Immediately upon entering, he knew something was wrong.
The air felt stagnant in the room, but beside that, the only other thing that made him feel something was wrong was the sudden dropping sensation in his stomach, like there was a bowling ball sitting in his gut. He'd never felt that way before, and it took him by surprise the second he walked through the door.
Breathless, Rich just looked into the room, unmoving, unblinking. He kept seeing flashes in his mind of himself blinking, and immediately being torn to shreds by the darkness hiding behind every stall door.
So he did his best not to for about ten seconds.
That's when every stall slowly creaked open, the doors coming to rest in a position where they were pointed straight at him.
Rich pressed his back against the wall, blinking madly now to try to cast away what he hoped to be an illusion. He found himself gasping quickly, his lungs trying to keep up with the speed of his heart. This was only compounded when the main door into the bathroom burst open.
Rich gasped and sank against the wall, only to look over and see the last person he wanted to see walk into room.
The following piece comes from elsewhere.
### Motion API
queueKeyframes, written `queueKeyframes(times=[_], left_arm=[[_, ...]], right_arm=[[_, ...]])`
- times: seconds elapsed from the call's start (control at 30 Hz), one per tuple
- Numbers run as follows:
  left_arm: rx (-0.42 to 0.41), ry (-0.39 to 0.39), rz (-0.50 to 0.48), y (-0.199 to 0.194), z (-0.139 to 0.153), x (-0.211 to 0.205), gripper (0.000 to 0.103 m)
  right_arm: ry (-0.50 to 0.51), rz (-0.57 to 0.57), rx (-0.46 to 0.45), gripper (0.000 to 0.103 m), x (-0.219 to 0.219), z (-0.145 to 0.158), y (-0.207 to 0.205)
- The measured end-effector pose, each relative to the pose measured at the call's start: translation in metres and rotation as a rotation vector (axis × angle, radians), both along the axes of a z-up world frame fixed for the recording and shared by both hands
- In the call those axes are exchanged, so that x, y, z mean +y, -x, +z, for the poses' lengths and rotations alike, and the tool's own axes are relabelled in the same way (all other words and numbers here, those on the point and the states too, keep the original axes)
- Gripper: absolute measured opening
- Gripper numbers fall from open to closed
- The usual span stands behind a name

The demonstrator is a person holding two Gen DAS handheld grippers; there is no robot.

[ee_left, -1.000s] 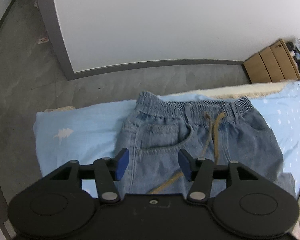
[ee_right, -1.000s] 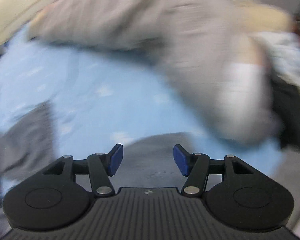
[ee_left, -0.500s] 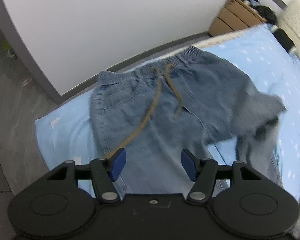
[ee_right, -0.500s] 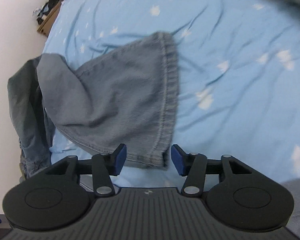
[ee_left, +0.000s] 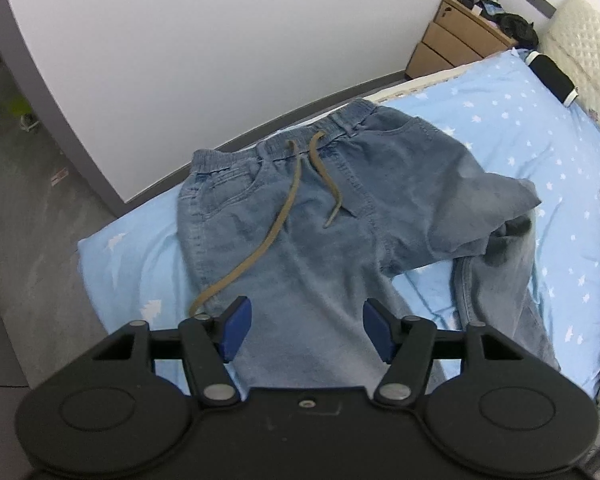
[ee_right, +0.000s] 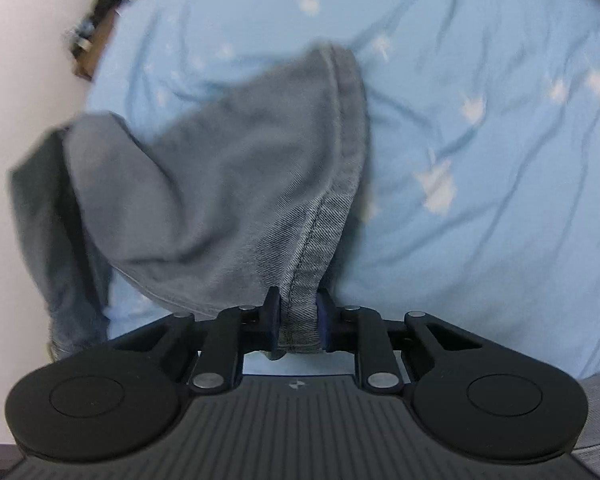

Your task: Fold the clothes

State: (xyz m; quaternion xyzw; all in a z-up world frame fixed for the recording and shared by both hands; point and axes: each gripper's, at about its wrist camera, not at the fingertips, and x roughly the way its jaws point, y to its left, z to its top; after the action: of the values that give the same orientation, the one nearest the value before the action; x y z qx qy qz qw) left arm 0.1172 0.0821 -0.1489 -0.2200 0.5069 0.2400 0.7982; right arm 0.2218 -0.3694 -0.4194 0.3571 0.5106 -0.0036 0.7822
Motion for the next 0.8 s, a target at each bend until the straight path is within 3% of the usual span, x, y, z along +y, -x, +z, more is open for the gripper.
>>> queueKeyframes(times=[0.13, 0.27, 0.5, 0.7, 0.8], left_arm=[[-0.008, -0.002, -0.053, -0.012, 0.001, -0.016, 0.059], [-0.008, -0.002, -0.101, -0.022, 0.0, -0.03, 0.059], [-0.025, 0.006, -0.131, -0.033, 0.0, -0.037, 0.059], [-0.015, 0.026, -0.142, -0.039, -0.006, -0.043, 0.059], [-0.011, 0.032, -0.155, -0.039, -0.008, -0.047, 0.059]], right_arm=[[-0.034, -0.058, -0.142, 0.019, -0.026, 0.053, 0.016], [0.012, -0.042, -0.231, 0.019, -0.061, 0.097, 0.03], [0.079, -0.149, -0.285, 0.019, -0.15, 0.151, 0.079], [0.25, -0.169, -0.306, 0.019, -0.199, 0.186, 0.117], [0.344, -0.157, -0.28, 0.019, -0.213, 0.183, 0.127]])
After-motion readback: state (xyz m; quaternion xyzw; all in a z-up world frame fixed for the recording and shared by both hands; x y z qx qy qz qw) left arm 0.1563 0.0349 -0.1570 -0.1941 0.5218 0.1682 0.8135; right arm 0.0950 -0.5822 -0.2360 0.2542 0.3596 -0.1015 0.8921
Rich almost shouted, but thankfully he found himself unable to. He merely stood there, watching as the man strode into the room, stopping in the middle, and looked around at the emptiness under furrowed brows.
"Enough," he growled.
And whatever was in the room listened.
After a moment, Rich's odd symptoms started to fade in time to the swinging of the stall doors back to their neutral positions, but then the man turned to him and extended a hand, and a lump began to form once more in his throat.
"Ian. Ian McDermott," he said.
Rich ran out of the bathroom as quickly as he could, and leapt straight into his bed, throwing the blanket over his head and hoping not to hear any more knocking tonight... from anywhere.
A minute passed, but to Rich, it felt like hours, waiting for the Man in Black to walk in, rip his covers off, and suck out his soul.
When, after an eternity, this didn't happen, Rich lifted the blanket off his face just high enough to see his clock.
It was 3:30 AM, almost two hours after he'd gotten out of bed what could only have been about ten minutes ago.